There was just no way he was going to be able to do this without coffee. He'd been avoiding the thought as long as he could, but coffee was his comfort, the thing that steadied him and made him believe that he could manage, no matter how bad the situation was. Just the smell of it made him feel calmer and more in control. The fact that this thing in his head had complicated that —had ruined it— probably pissed him off more than anything else about the situation.
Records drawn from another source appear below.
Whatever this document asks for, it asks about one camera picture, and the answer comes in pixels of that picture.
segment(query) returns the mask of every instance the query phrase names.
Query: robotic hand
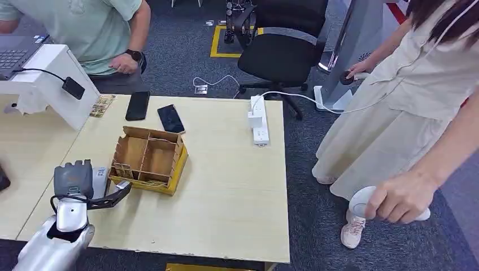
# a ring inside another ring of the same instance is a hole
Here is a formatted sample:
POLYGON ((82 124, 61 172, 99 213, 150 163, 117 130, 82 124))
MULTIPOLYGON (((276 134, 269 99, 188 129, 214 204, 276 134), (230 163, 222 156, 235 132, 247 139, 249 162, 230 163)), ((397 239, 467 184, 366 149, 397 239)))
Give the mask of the robotic hand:
POLYGON ((43 223, 20 251, 14 271, 74 270, 76 260, 95 233, 95 227, 88 222, 87 210, 114 207, 132 188, 130 182, 123 181, 115 186, 113 194, 94 199, 94 195, 104 195, 107 186, 103 191, 94 191, 99 186, 94 183, 90 160, 56 167, 53 185, 55 195, 50 204, 55 215, 43 223), (58 207, 54 199, 59 199, 58 207))

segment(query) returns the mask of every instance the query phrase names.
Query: man's hand
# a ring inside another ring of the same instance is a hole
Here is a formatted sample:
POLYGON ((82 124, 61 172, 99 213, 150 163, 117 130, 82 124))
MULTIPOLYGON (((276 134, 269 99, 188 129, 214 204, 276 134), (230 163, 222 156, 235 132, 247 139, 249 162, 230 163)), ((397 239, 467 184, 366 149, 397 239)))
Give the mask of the man's hand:
POLYGON ((111 61, 110 68, 116 69, 121 73, 135 73, 138 69, 138 63, 133 60, 129 54, 121 54, 111 61))

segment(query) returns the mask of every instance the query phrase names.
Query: smartphone
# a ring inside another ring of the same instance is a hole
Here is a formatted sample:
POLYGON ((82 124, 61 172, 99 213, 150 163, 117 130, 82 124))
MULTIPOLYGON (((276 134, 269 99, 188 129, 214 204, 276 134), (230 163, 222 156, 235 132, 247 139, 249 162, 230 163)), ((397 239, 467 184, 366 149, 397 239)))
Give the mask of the smartphone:
POLYGON ((183 123, 174 105, 170 104, 169 106, 159 108, 158 115, 166 132, 184 133, 185 127, 183 127, 183 123))
POLYGON ((146 110, 148 109, 149 100, 149 91, 137 91, 133 93, 130 98, 130 103, 128 104, 125 119, 128 121, 144 120, 146 118, 146 110))

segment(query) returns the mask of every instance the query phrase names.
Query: light wood tabletop
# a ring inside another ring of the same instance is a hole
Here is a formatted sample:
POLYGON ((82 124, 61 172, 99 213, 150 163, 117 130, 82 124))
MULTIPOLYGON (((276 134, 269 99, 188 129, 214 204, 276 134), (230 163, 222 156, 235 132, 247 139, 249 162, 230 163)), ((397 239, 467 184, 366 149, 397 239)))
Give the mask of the light wood tabletop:
POLYGON ((0 238, 15 239, 72 146, 78 131, 56 112, 3 113, 17 95, 0 95, 0 165, 11 181, 0 191, 0 238))
MULTIPOLYGON (((174 104, 184 123, 188 161, 171 197, 132 189, 116 207, 89 211, 91 246, 288 263, 289 229, 282 103, 267 101, 270 144, 255 146, 249 100, 151 97, 146 120, 128 122, 129 96, 101 119, 89 118, 63 160, 110 165, 123 126, 163 130, 157 108, 174 104)), ((53 214, 50 183, 18 239, 53 214)))

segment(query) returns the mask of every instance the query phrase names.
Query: robot part in background
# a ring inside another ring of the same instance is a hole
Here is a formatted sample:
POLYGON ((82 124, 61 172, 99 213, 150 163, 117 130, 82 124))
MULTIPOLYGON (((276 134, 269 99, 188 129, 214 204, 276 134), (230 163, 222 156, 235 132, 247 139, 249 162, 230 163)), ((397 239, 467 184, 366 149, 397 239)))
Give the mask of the robot part in background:
MULTIPOLYGON (((226 0, 226 31, 224 36, 226 44, 234 42, 234 19, 251 4, 251 0, 226 0)), ((250 19, 246 20, 242 32, 244 35, 250 35, 250 19)))

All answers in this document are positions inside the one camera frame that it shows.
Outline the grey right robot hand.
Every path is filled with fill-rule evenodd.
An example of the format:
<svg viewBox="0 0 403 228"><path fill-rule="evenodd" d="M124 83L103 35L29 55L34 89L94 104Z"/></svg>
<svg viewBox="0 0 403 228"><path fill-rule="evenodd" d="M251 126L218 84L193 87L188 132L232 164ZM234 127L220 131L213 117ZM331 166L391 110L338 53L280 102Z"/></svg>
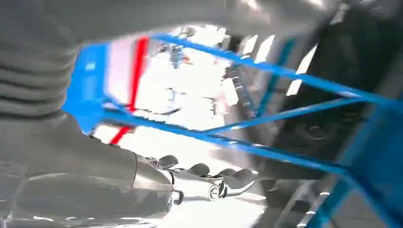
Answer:
<svg viewBox="0 0 403 228"><path fill-rule="evenodd" d="M246 192L257 176L205 164L146 158L86 136L61 112L0 117L0 225L3 228L154 228L183 201Z"/></svg>
He didn't take the time to do anything complicated, as much as he wanted to. Just a mug of regular brew with a splash of cream. It was enough. He started sipping it as he walked back to his workstation. Slowly— he couldn't afford to let the interloper take control of his brain. It tasted absolutely fantastic.

He dove back into his work as soon as he got there, though. He decided the phone could just ring, no matter who was on the other end of the line, and focussed on squeezing information out of the archives. That was what he was best at. That was how he was most likely to make a difference.

[ATTEMPT A SEARCH WITH PARAMETERS ' ASHTON-UNDER-LYNE' AND 'RODERICK']

The voice was so quiet he almost didn't notice it. He found himself opening a new search window and typing in the terms before he realised the source of the idea. He clicked it closed. [Bugger off!] he thought viciously

[ASSISTANCE REQUESTED YES NO?]

[What does that even mean?]

[ATTEMPTING. I. I AM ATTEMPTING]

Was it glitching again? Was he going to start spewing random information again? Blacking out?

[I AM ATTEMPTING TO . . . HELP YOU]

Nausea cramped his stomach. God, it was trying to talk to him. Like a . . . person.

[I AM... AM NOT. I AM NOT YOUR ENEMY, IANTO]

Ianto reached out spasmodically and flung his mug to the floor with a violent shove. The crack of the ceramic shattering sounded like breaking bone. The smell of coffee made him want to retch. [Go to hell.] he thought.